46,xy Sex Reversal 9
A number sign (#) is used with this entry because of evidence that 46,XY sex reversal-9 (SRXY9) is caused by heterozygous mutation in the ZFPM2 gene (603693) on chromosome 8q23.
For a discussion of genetic heterogeneity of 46,XY sex reversal, see SRXY1 (400044).
Clinical FeaturesBashamboo et al. (2014) reported a 3-generation French family in which the 46,XY proband was noted at birth to have a 5-mm genital tubercle and striated genital folds, with no palpable gonads and no response to hCG (see 118860) stimulation. A uterus was present, measuring 14 mm by 3.5 mm. At 2 years of age, gonadectomy revealed complete gonadal dysgenesis, with bilateral streak gonads consisting of wavy ovarian-like stroma without tubules or germ cells. The patient also had bilateral clinodactyly of the fifth finger. A maternal great uncle was described as being undervirilized and did not marry or have children. Bashamboo et al. (2014) also reported a consanguineous Moroccan family in which the parents were second cousins and the 46,XY proband was born with ambiguous external genitalia. There was a single perineal opening at the base of the genital bud and striated genital folds, with hypertrophic labia majora and fused labia minora. The right gonad was in the genital fold with hydrocele, and the left gonad was in the inguinal canal. Genitography at 2 months of age indicated a vaginal cavity opening in the lower part of the urethra without a uterus. Gonadectomy at 16 months revealed a testis-like structure with bilateral vas deferens; histology was consistent with partial gonadal dysgenesis and showed rare Sertoli cells, absence of germ cells, an interstitium consisting of rare wavy stroma-like cells, and an atrophic rete testis. Leydig cells and mullerian structures were not seen. At 16.5 years of age, the proband had major language, reading, and learning difficulties, and was diagnosed with autism spectrum disorder. Brain MRI showed subtentorial ventricular dilation, with no signs of hydrocephalus and normal olfactory bulbs. Both probands were raised as girls. Neither family reported a history of cardiac anomalies.

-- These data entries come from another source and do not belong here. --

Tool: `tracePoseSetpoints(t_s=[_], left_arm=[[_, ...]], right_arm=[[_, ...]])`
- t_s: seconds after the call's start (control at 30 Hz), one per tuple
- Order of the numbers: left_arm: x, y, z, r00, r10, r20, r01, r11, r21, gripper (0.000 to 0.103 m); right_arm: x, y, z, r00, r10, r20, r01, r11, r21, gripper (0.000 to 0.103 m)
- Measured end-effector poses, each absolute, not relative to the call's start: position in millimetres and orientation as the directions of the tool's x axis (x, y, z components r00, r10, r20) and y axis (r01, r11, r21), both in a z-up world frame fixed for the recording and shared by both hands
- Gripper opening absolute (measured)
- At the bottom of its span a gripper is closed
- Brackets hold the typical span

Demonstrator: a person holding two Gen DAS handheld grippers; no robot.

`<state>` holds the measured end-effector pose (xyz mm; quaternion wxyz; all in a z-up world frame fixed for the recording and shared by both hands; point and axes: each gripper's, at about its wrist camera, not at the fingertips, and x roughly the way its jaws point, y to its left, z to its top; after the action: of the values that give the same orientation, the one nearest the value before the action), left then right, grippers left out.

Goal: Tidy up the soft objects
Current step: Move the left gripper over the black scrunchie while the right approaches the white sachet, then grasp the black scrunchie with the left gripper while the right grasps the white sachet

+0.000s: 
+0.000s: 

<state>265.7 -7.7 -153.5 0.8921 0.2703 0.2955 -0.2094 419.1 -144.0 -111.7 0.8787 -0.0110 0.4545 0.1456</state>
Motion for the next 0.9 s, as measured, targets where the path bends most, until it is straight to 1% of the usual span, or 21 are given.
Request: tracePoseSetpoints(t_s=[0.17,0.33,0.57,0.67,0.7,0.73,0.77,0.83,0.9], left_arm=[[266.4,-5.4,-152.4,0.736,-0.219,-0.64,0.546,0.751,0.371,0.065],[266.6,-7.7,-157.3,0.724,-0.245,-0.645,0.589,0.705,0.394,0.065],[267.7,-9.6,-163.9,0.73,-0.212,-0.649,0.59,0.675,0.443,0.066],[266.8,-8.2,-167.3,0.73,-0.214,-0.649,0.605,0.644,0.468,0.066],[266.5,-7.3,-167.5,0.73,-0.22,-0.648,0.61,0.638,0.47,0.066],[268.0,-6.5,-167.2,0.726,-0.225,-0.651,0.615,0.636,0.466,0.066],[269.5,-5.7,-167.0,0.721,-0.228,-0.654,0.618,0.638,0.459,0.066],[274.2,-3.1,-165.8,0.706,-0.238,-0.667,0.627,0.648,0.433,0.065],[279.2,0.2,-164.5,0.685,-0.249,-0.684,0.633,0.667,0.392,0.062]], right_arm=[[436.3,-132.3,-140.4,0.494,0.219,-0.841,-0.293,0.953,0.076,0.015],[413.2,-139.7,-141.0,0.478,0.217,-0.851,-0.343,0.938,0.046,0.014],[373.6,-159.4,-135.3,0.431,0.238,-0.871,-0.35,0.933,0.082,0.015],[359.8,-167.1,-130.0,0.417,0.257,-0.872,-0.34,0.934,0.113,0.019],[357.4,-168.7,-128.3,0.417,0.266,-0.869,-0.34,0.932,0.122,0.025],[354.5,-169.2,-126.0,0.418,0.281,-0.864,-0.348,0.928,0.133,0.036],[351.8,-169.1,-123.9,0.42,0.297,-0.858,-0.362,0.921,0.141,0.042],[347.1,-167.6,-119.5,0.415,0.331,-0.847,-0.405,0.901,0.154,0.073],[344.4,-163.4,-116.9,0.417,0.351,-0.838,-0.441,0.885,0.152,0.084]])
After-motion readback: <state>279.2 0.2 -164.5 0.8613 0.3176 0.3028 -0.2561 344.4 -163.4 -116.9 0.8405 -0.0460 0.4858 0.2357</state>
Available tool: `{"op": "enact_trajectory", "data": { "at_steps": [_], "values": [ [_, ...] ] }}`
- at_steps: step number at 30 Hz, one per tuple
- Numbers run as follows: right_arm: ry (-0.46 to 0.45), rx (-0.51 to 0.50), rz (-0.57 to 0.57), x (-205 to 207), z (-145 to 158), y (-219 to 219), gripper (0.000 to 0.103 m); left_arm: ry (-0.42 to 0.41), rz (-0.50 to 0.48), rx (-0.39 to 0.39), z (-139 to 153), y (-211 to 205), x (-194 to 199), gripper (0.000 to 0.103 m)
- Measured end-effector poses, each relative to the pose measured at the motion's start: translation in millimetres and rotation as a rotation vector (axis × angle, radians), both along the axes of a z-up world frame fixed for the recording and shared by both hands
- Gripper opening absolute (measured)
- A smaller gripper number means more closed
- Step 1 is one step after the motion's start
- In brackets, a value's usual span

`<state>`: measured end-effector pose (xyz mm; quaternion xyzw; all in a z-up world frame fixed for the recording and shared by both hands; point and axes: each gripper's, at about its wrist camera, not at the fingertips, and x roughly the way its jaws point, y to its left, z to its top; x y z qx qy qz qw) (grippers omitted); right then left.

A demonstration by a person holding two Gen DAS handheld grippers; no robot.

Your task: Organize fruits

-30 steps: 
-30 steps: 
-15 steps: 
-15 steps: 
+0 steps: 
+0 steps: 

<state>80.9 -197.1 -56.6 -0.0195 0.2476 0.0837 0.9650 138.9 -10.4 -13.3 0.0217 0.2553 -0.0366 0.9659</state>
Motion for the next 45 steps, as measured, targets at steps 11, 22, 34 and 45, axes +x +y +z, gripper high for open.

Molecular GeneticsIn the probands from 2 unrelated families with 46,XY sex reversal, Bashamboo et al. (2014) performed exome sequencing and identified missense mutations in the ZFPM2 gene (603693). The proband from a French family was heterozygous for an S402R substitution (603693.0009), which was confirmed by direct sequencing. This mutation was present in the unaffected mother and maternal grandmother, but was not found in 400 ancestry-matched control alleles. The proband from a consanguineous Moroccan family was heterozygous for a de novo R260Q substitution (603693.0010) and homozygous for an M544I missense variant (603693.0007). The latter mutation had been previously identified in an Italian patient with tetralogy of Fallot (see 187500), in whom gonadal anomalies were not reported. The mutations were confirmed by Sanger sequencing, and the unaffected second-cousin Moroccan parents were each heterozygous for the M544I mutation but did not carry the R260Q variant; neither mutation was found in 400 normospermic Moroccan controls. Exome sequencing in the probands revealed no mutations in other genes known to be involved in 46,XY disorders of sex development or in testis development. Functional studies suggested that the failure of testis development in the French and Moroccan patients could be explained by the impaired ability of the mutant ZFPM2 proteins to interact with GATA4 (600576), a regulator of early testis development.